As you said, the orbit of a line $E\subset S$ of the surface consists of three lines $E, \sigma(E), \sigma^2(E)$ with $E+\sigma(E)+\sigma^2(E)=\pi^{-1}(l)$ where $l$ is an inflexion line of $\mathbb{P}^2$. Note that $E+\sigma(E)+\sigma^2(E)$ is equal to the trace of an hyperplane of $\mathbb{P}^3$, in particular each intersects transversally the two others: $E\cdot \sigma(E)=E\cdot \sigma^2(E)=\sigma(E)\cdot \sigma^2(E)=1$.

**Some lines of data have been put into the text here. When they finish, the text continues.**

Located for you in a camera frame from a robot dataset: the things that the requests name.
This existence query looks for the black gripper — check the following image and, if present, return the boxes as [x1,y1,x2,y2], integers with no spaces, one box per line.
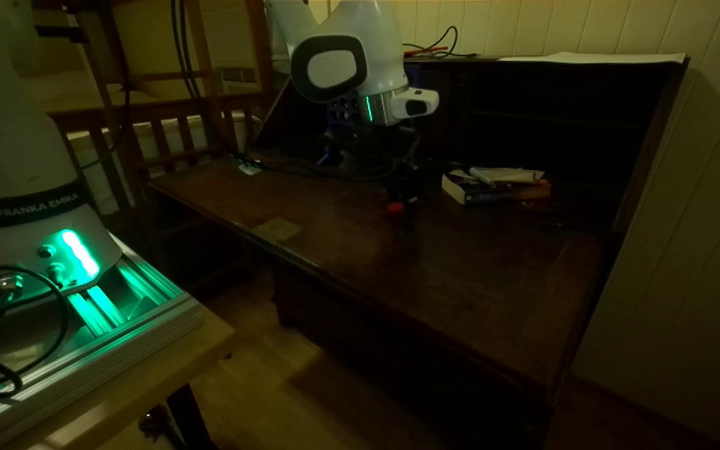
[376,122,426,212]

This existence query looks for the stack of books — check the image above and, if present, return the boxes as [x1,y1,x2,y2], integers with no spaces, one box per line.
[440,170,556,207]

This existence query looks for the dark wooden secretary desk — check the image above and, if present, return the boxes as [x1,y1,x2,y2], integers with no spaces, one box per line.
[148,52,693,450]

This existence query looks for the white paper pad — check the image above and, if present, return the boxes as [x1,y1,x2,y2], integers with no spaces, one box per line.
[468,166,547,187]

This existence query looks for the small flat square pad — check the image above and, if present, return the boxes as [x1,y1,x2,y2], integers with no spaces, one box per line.
[252,217,303,246]

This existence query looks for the wooden chair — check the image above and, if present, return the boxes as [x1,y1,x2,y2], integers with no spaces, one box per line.
[51,85,271,220]

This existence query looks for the thin black and red cables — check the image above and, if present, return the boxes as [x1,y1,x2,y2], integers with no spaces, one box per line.
[401,24,462,60]

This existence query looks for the wooden ladder frame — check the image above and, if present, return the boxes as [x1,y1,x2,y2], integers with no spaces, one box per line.
[75,0,280,161]

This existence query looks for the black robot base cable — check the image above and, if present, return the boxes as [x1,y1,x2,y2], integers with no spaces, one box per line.
[0,161,71,402]

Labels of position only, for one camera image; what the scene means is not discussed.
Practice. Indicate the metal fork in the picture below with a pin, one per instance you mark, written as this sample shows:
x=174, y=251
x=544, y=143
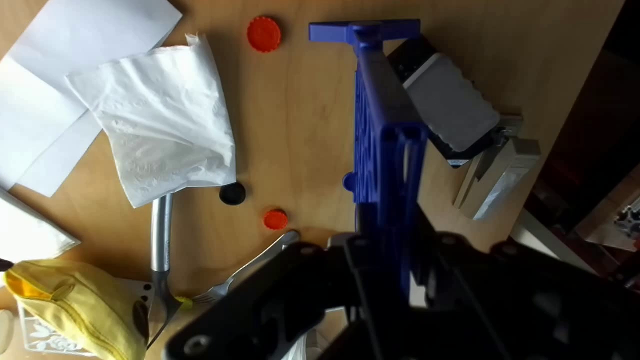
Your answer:
x=252, y=267

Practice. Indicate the blue plastic gameboard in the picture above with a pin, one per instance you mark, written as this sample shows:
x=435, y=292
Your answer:
x=391, y=173

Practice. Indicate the yellow cloth bag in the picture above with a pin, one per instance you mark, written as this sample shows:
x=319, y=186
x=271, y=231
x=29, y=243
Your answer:
x=80, y=302

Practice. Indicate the crumpled white napkin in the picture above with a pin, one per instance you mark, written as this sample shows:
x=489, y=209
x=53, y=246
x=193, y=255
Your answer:
x=166, y=120

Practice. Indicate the printed cardboard box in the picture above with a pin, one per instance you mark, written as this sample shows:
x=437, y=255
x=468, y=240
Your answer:
x=616, y=217

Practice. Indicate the white printed card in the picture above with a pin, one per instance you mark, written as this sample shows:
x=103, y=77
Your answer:
x=41, y=337

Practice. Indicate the small red game disc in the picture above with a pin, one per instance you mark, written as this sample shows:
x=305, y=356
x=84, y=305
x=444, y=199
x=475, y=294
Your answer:
x=275, y=220

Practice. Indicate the large red game disc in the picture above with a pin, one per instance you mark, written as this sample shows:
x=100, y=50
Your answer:
x=264, y=32

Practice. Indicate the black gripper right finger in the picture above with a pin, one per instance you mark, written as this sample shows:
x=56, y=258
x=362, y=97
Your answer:
x=532, y=307

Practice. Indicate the black device with grey pad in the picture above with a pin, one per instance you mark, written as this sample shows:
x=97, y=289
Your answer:
x=451, y=100

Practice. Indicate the white paper sheet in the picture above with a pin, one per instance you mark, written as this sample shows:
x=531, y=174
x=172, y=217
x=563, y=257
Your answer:
x=61, y=46

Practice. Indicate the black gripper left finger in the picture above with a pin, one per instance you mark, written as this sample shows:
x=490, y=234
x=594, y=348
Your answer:
x=267, y=307

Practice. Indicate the black game disc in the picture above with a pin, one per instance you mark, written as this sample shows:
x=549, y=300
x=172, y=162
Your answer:
x=232, y=195

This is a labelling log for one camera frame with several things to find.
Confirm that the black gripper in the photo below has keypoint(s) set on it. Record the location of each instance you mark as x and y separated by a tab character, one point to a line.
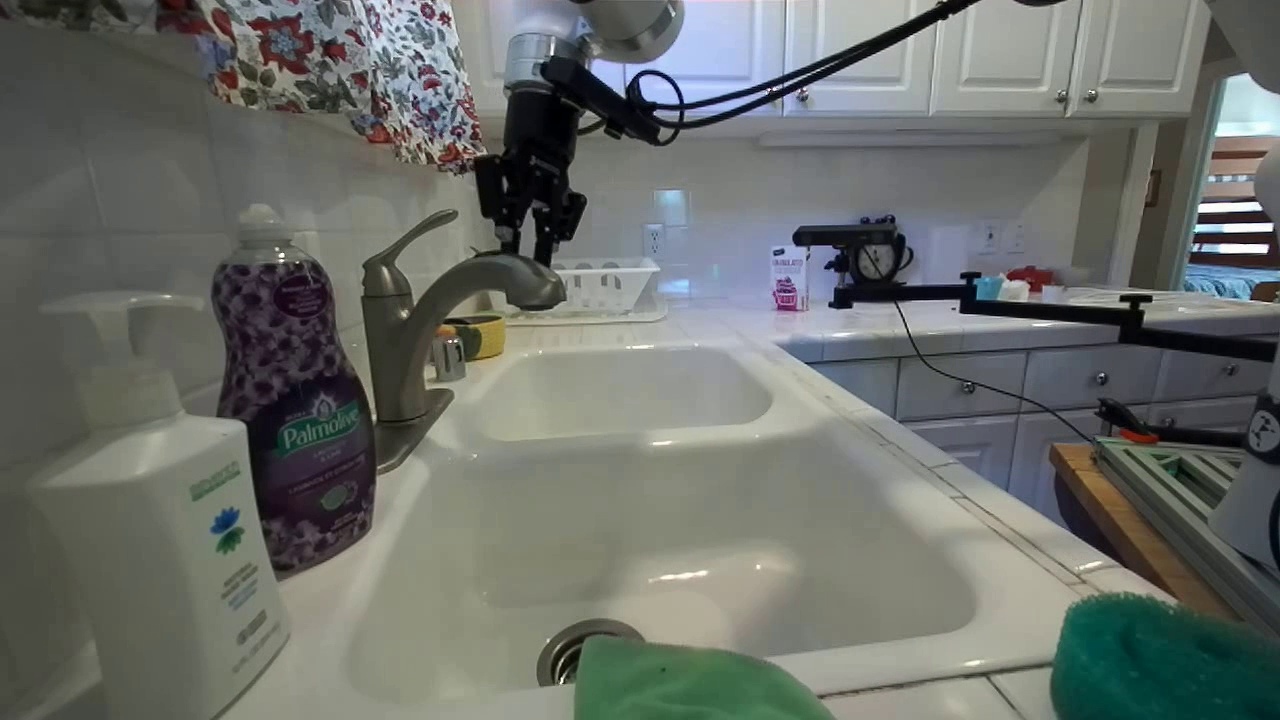
541	141

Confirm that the grey metal faucet spout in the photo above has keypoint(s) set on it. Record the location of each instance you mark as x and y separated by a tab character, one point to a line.
403	365

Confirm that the white plastic basket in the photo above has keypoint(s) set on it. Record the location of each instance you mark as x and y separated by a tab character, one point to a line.
613	285

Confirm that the yellow sponge holder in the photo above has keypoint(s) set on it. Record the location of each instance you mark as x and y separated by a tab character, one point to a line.
483	338

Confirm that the chrome sink air gap cap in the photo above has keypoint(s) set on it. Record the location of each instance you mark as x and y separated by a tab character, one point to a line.
449	359

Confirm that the floral fabric curtain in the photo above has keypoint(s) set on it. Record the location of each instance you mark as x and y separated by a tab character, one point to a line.
360	64

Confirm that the pink and white bottle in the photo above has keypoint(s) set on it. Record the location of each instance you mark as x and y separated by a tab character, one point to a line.
791	283

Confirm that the purple dish soap bottle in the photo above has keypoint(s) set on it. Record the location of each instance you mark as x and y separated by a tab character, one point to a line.
302	442

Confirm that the white double kitchen sink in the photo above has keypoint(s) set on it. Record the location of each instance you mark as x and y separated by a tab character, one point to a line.
695	535

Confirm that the metal sink drain strainer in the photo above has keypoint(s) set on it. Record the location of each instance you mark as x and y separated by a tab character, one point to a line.
565	649

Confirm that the white lower cabinets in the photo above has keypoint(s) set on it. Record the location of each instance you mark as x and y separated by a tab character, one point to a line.
960	387

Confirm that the white cabinets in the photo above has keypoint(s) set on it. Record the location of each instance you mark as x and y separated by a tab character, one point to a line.
1001	53
960	387

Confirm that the small teal item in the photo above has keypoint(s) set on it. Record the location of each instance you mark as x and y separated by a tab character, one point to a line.
989	285

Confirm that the green cloth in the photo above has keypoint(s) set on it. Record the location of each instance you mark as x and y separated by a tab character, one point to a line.
681	684

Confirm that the white upper cabinets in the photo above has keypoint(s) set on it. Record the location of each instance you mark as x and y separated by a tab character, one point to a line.
1001	53

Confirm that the white pump soap bottle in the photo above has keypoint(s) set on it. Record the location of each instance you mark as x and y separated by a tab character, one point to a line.
163	563

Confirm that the small red item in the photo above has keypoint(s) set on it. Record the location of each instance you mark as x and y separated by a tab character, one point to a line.
1032	276

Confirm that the wooden cart top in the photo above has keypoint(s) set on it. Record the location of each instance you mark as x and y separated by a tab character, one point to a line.
1123	523

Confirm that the grey robot mounting platform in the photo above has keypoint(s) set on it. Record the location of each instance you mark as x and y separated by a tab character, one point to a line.
1173	495

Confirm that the teal towel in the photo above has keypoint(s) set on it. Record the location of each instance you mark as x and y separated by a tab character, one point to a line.
1163	661

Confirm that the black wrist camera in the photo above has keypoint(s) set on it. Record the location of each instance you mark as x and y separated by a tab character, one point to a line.
600	101

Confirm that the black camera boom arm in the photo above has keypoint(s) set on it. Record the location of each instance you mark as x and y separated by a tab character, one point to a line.
1132	322

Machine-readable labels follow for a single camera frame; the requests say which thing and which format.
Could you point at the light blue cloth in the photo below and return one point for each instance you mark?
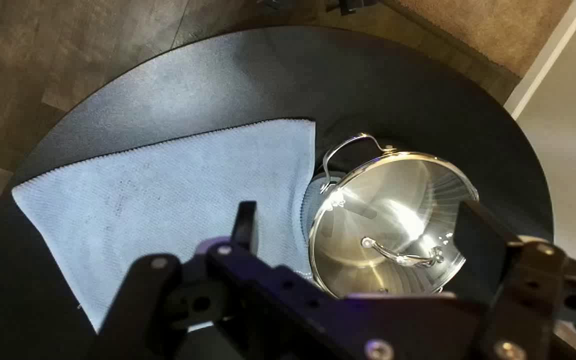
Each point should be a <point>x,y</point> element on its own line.
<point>169,201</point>

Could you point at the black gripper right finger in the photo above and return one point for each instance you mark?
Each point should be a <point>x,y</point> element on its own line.
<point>481,256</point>

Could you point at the stainless steel pot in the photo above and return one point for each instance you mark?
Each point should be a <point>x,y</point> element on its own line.
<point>308,201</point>

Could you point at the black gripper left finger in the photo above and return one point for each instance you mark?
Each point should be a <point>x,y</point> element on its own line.
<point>244,222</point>

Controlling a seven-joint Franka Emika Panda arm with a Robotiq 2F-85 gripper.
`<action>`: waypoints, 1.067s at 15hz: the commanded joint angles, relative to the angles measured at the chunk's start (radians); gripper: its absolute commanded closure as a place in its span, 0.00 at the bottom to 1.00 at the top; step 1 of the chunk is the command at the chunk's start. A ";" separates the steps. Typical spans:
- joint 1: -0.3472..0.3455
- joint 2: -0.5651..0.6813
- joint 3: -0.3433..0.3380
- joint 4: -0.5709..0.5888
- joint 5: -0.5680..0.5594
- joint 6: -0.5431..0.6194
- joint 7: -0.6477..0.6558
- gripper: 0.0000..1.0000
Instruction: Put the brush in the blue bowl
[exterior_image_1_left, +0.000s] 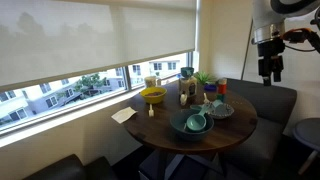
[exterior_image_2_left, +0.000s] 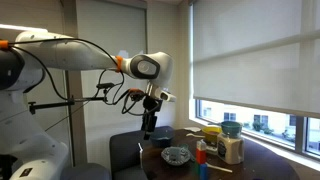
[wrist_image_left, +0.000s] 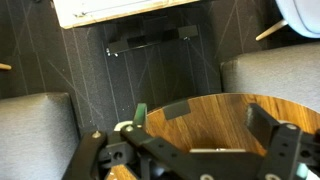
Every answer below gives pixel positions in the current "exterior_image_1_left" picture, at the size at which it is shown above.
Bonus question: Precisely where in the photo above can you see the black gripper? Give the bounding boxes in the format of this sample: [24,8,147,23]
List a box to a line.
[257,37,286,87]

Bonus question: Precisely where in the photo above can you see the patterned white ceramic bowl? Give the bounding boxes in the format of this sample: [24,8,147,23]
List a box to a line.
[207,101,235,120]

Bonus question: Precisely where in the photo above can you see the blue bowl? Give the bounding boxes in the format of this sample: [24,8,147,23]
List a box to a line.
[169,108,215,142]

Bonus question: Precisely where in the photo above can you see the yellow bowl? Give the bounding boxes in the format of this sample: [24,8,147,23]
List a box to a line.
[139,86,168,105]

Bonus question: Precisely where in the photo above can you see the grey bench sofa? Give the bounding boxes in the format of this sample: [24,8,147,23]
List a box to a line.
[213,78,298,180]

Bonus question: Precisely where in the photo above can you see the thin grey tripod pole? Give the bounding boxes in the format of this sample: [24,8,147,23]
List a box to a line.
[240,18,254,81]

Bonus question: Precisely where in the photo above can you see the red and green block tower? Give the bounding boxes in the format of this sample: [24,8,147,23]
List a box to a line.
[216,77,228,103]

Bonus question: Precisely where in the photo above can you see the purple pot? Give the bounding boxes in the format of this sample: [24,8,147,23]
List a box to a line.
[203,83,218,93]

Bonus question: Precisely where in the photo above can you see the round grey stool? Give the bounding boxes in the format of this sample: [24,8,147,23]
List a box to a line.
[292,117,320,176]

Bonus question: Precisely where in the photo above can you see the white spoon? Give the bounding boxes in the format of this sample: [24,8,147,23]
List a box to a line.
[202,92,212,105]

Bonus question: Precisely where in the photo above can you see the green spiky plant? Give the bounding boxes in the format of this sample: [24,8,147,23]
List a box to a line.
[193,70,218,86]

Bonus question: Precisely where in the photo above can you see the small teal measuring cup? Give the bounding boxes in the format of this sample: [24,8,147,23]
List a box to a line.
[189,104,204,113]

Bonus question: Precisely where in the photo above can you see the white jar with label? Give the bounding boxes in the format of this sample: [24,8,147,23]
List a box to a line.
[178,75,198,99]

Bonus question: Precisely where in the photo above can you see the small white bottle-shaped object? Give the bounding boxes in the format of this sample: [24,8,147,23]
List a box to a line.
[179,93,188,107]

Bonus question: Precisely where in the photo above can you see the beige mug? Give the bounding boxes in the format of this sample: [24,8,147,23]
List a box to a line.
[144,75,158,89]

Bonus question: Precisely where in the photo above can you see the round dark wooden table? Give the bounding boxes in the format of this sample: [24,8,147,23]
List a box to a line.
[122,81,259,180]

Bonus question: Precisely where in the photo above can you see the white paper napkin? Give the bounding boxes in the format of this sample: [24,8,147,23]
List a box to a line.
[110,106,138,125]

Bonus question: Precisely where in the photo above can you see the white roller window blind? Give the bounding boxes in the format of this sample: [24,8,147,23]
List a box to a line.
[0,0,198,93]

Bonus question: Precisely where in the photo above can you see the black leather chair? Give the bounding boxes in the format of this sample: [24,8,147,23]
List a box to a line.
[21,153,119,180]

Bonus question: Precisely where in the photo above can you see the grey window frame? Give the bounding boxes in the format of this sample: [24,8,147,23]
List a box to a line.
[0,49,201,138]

I will use the same notation as you and write $\phi\colon S\to \mathbb{P}^2$ a birational morphism which is the blow-up of $6$ points. I denote by $E_1,\dots,E_6$ the six curves contracted and by $L\in \mathrm{Pic}(S)$ the pull-back of a general line of $\mathbb{P}^2$. Then $\mathrm{Pic}(S)$ is isomorphic to $\mathbb{Z}^7$ with basis $L,E_1,\dots,E_6$. The $27$ lines correspond to: $E_i$, $i=1,...,6$, $F_{ij}=L-E_i-E_j$ (line through two points) for $i\not=j$ and $G_j=2L-\sum_{i\not= j} E_i$ (conics through $5$ points).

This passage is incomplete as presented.